何がやばいって、俺の住む大和市、郊外ののんびりした文教都市かと思っていたら、なんと世界最強レベルの武装要塞都市だった。
これは、やばい!

大和市ってのは、神奈川県の真ん中ぐらいにある人口25万人ぐらいの中堅の郊外都市だ。
都心から離れていることもあって、家賃を含めて物価が比較的安い。
小田急線と相鉄線の2線が使えるので、新宿、横浜、湘南に一本で行けるという利便性もあって、そこそこ住みやすい街だと俺は思ってる。

大和市の福祉政策の一丁目一番地というのが、”最高水準の健康で文化的な市民生活の実現”。

その目玉として「図書館城下町 大和市」をスローガンに、3年前に「シリウス」って名付けた日本一巨大な図書館を駅前の一等地にぶっ建てている。
なぜ図書館なのか、なぜシリウスなのかはよくわからない。
なんでだろうな。

とにかくこのシリウス、図書館なんて感じがまるでしない。
外観は、ちょっとデザインに力の入った巨大ホテルかショッピングモールって言っても誰も疑わないレベル。

去年、ここに引っ越してきた俺には、どうしてそんなものがこの街にあるのか不思議だったけど、広くて、静かで、スタバまであって、本好きの俺にとっては最高の施設だと思ったよ。
シリウスの中には、文化ホールとかもあって、演劇やらコンサートやらの催しものも沢山やっている。行ったことないけどね。

そのうえ、そんな超でっかい図書館があるってのに、街中に移動図書館が走り回っている。どんだけ本が好きなんだよ。大和市民!
あちこちで見るから、多分何十台ってレベルで移動図書館を走らせている。

スマホで検索して、読みたい本の予約、返却申請すると、わざわざシリウスに出向かなくても、GPSで位置を把握して移動図書館が来てくれる。
だから本の受け取り、返却は、ファミレスでも牛丼屋でも公園でもどこでもいい。

で、大和市のもう一つのスローガンが、”分断の解消と融和”。

というのも、大和市ってのは、大和駅を中心に、南北に走る小田急線と東西走る相鉄線とで街が四分割されていて、地区同士の交流がほとんどないうえ、お互い反目しあってきたという歴史があったんだ。

で、市は”分断の解消と融和”の第一弾として、それまで地上を走っていた相鉄線を全て地下に埋設した。
相鉄線が地下にもぐったことで、それまで線路で南北に分断されていた地区が交流できるようになって、南北間での反目はほぼ無くなったそうだ。
線路があったところは、全部緑地公園や広場となって、今や南北双方の市民の憩いの場となっている。

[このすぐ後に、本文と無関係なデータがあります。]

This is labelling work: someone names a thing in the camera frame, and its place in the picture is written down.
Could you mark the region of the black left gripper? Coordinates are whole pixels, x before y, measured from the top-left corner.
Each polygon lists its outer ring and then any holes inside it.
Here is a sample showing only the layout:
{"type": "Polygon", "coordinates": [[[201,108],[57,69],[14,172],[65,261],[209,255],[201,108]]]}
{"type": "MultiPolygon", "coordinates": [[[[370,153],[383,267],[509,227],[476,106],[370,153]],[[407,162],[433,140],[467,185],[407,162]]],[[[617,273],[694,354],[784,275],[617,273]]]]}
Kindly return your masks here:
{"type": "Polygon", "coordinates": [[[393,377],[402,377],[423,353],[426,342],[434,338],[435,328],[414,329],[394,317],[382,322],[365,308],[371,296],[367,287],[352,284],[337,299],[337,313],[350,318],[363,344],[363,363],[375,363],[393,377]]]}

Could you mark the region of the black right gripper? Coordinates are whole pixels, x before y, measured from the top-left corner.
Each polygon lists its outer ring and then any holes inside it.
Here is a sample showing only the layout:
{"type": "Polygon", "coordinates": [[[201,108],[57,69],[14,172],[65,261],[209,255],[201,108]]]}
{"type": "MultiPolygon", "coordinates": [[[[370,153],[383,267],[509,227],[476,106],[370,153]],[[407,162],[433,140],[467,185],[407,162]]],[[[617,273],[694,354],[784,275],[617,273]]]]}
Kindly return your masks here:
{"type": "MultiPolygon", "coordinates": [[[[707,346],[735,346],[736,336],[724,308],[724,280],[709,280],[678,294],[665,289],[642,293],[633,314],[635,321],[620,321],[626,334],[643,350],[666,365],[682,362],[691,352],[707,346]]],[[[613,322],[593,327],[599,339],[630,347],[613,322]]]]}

街を東西に分断している小田急線もそのうち地下に埋設されるだろうって街の人は言ってる。

言葉で言ってもわかりにくいだろうから、図にしてみた。
大和市はだいたいこんな感じだ。

大和市

見ての通り、大和市は米軍施設に囲まれている。
だから、外人さん(正確には米軍関係者)が普通に街を歩いていたりする。
街の中の店、公共施設はだいたいどこも英語が通用するし、ドルでの買い物もできるって話だ。
だから、ちょっと外国っぽい雰囲気があるって言えばあるかもしれない。


そんな文教都市大和の裏の顔がついにあらわになったのが一昨日の夕方だった。

俺が閉館間際のシリウスの5階の見晴らしのいい図書室に残っている最後の利用者だった。
俺が残っていたのは、シリウスの館長のおっちゃんと、景色を見ながら、どんな本が好きかについて話をしていたからだ。
俺は歴史モノが好きで、特に戦記が好きなんだ。で、館長も戦記が一番好きだって事で二人で大いに盛り上がってたんだよ。

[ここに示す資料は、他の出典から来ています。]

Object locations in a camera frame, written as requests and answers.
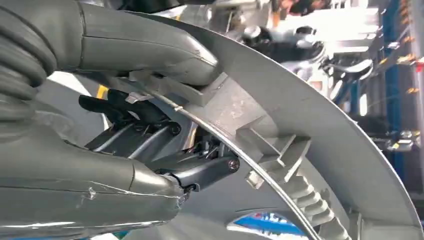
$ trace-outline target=yellow part
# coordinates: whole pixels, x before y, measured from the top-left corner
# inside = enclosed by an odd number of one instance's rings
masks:
[[[383,60],[380,61],[380,65],[381,64],[384,64],[385,62],[387,62],[387,57],[385,59],[383,59]]]
[[[103,85],[99,85],[98,86],[98,90],[97,90],[97,95],[95,96],[98,99],[102,99],[103,95],[105,95],[105,93],[107,93],[109,90],[109,88],[103,86]]]
[[[413,42],[413,41],[415,41],[415,38],[411,37],[411,36],[407,36],[403,39],[403,43],[409,43],[409,42]]]
[[[406,91],[406,93],[407,94],[415,94],[415,93],[418,93],[419,90],[420,90],[419,88],[411,87]]]
[[[398,149],[399,148],[399,144],[398,143],[393,144],[392,148]]]

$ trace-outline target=black plastic part
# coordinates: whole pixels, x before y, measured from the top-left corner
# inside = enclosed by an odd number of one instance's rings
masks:
[[[107,119],[113,124],[137,120],[129,112],[115,107],[108,100],[81,95],[79,96],[78,103],[87,111],[106,115]]]
[[[115,89],[107,91],[107,100],[115,106],[128,112],[135,113],[141,121],[147,124],[169,121],[169,117],[156,105],[148,100],[129,103],[126,101],[128,93]]]
[[[170,174],[177,178],[183,188],[198,192],[237,172],[240,162],[235,156],[208,159],[180,152],[146,165],[157,174]]]
[[[94,152],[150,162],[180,133],[180,129],[171,121],[146,124],[137,120],[112,126],[85,147]]]

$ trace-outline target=black lever
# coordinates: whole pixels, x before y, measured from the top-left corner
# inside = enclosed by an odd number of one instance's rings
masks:
[[[237,172],[240,162],[236,156],[209,159],[196,153],[179,152],[146,166],[157,174],[173,176],[186,192],[198,192]]]

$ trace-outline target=blue metal frame
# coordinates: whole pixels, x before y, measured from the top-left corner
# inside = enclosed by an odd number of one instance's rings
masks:
[[[383,21],[383,34],[384,43],[387,46],[391,42],[396,42],[398,33],[396,31],[395,21],[398,19],[399,14],[399,0],[390,0],[386,12],[382,17]],[[385,48],[385,57],[392,53],[392,49]],[[391,66],[385,72],[385,93],[387,99],[387,120],[389,123],[389,130],[397,132],[401,130],[401,103],[399,91],[399,69],[397,65]],[[403,155],[400,152],[393,152],[393,167],[396,170],[401,180],[404,180],[404,161]]]

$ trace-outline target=screw
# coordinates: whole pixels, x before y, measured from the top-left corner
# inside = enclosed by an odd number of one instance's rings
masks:
[[[238,159],[231,159],[228,161],[228,168],[230,171],[235,172],[240,168],[240,161]]]
[[[173,135],[177,135],[181,132],[181,127],[178,125],[171,125],[169,128],[171,134]]]

そしたら、けたたましい金属的なサイレンとEMERGENCY!EMERGENCY!って いうでっかい館内放送が鳴り響いた。
スマホからも警報がガンガン鳴った。この前の大震災の時に鳴ったアレだよ。

何事かとスマホ見たら、
敵ミサイル発射。大和市に向かって巡航中。着弾まで1分40秒! 注意!
って出てるじゃん。
「えええーーーーー!!」ってぶったまげたよ。ありえねー。

そしたら、ズーーーーンっていうものすごい地響き。
シリウス前の広場の地面の一画(5m x 5m)が左右にスライドして開くところだった。ええーーーっ!

10秒ぐらいで開ききると、中から3発の迎撃ミサイルがズドーーーンって一斉に発射された。 
3発ともゴーってすごい音を立てて猛烈に白い煙を吐き出しながら垂直にどんどん上昇していった。

市内のあちこちからも、同じように白い煙を立てながら垂直に上昇する迎撃ミサイルが何十発も発射されていた。
空に向かって何十本も白い柱が伸びていくようで、それはすごい眺めだった。

そしてはるか上空で、シュバ、シュバ、シュバって光が何回も明滅して、それからかなり遅れてドーーーーーン、ドーーーーン、ドーーーーンって重低音のすごい衝撃波が何回も伝わって来た。
飛来したミサイルが迎撃された音だった。

着弾するミサイルはないようだし、ちょっとほっとしてたら、今度はシリウス全体がぐいっと1メートルぐらい急上昇した。
壁という壁、柱という柱がメキメキ音を立ててたよ。
シリウスがこのまま崩れちゃうんじゃないかって俺は超びびった。正直。

そしたら、シリウスの館長のおっちゃんが、俺にウインクして、親指を立てて、大丈夫だって言った。
で、「本日天気晴朗なれども風強し。シリウス、大和駅に向けて発進!」って館内放送マイクで叫んだ。
なんだよ、それ。
館長、頭が狂ったのかと思ったよ。

そしたら、シリウスがウオーーン、ウオーーン、ウオーーンってすっげー唸りながら、ゆっくり、ゆっくり大和駅に向かって動きだした。えーーーっ!
館長によると、巨大なキャタピラー118機が、建物の下に着いているって話だった。
相鉄線跡にできた緑地公園と広場がシリウスの通り道になった。最初からそういう計画だったそうだ。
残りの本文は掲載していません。